The significance of plurality is an idea that I wholly welcomed only in the last semester when I took a sociology course called the ‘Anthropology of Climate Change’. Early on, we discussed the concept of ontological pluralism in the context of perspectives in the midst of the climate change debate. I realized that the concept had implications much broader than climate discourse. It essentially requested us to respect and accommodate variations in circumstances, perceptions, traditions, identities and the realities that we create. It is a concept that I think security theorists and policy makers have a lot to gain from because the dearth of subjectivity is evident and bordering on harmful.  Booth also succinctly mentions  what I spent a paragraph on by stating that “`Security' is what we make it.” (Booth 1994, 15)


Finally, I think it is worth making a comparison between Ken Booth’s account and the interview of Robert Cox that was assigned to us in the third week. Much of what Booth explains as the connection between self, interests and theory is closely linked to Cox’s famous quote “theory is always for someone, for some purpose” (Schouten 2009, 5). Our ‘socially bestowed identities’ have a direct consequence on the theories we formulate and therefore are not ‘neutral’. As Booth mentions, critical security studies views theories as “constitutive rather than explanatory” (Booth 1994, 16) and acknowledging that theories ‘constitute’ several, interlinked realities is the advantage that critical scholarship holds over realism. 

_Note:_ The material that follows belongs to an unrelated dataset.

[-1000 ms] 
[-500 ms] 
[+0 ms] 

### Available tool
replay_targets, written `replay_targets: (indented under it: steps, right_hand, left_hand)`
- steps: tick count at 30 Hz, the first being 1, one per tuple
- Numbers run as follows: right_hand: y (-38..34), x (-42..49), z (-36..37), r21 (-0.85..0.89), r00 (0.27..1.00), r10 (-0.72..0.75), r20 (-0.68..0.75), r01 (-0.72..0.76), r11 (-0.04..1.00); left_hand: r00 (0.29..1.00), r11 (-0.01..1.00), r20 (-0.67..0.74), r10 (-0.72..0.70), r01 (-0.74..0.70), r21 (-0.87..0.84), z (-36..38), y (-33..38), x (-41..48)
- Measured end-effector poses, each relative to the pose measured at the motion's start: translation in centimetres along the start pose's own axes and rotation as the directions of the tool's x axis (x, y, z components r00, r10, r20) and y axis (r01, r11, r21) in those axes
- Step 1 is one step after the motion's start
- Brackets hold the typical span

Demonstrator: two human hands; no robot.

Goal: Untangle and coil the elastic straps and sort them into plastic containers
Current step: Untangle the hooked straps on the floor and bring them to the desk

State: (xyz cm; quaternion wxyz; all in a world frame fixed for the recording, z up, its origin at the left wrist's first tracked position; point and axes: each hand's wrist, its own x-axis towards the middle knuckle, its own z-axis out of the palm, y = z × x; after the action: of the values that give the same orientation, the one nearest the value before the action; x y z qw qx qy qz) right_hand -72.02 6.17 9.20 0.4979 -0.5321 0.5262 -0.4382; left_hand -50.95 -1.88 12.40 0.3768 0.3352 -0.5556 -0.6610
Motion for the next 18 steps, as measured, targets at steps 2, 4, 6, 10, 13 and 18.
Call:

Through the series of disjointed paragraphs it is perhaps now evident that self reflection for me is messy and complicated among other things. As I conclude this week’s blog post I worry that the sincerity with which I have articulated myself is a concern in the reader’s mind. I’m going to push that pestering thought behind the floodgates for another flood, some other time. As far as the flood analogy goes, after the flood, there is silt. ‘I’ and ‘me’ will hopefully someday become silt.  



References

Booth, Ken. 1994. Security and Self: Reflections of a Fallen Realist. N.p.: YCISS Occasional Paper Number 26.


Schouten, P. 2009. Robert Cox on World Orders, Historical Change, and Purpose of Theory in International Relations, Theory Talk#37. N.p.: Theory Talks. http://www.theory-talks.org/2010/03/theory-talk-37.html.


Shephard, Laura J. 2009. “Gender,Violence and Global Politics: Contemporary Debates in Feminist Security Studies.” Political Studies Review 7 (2): 208-219.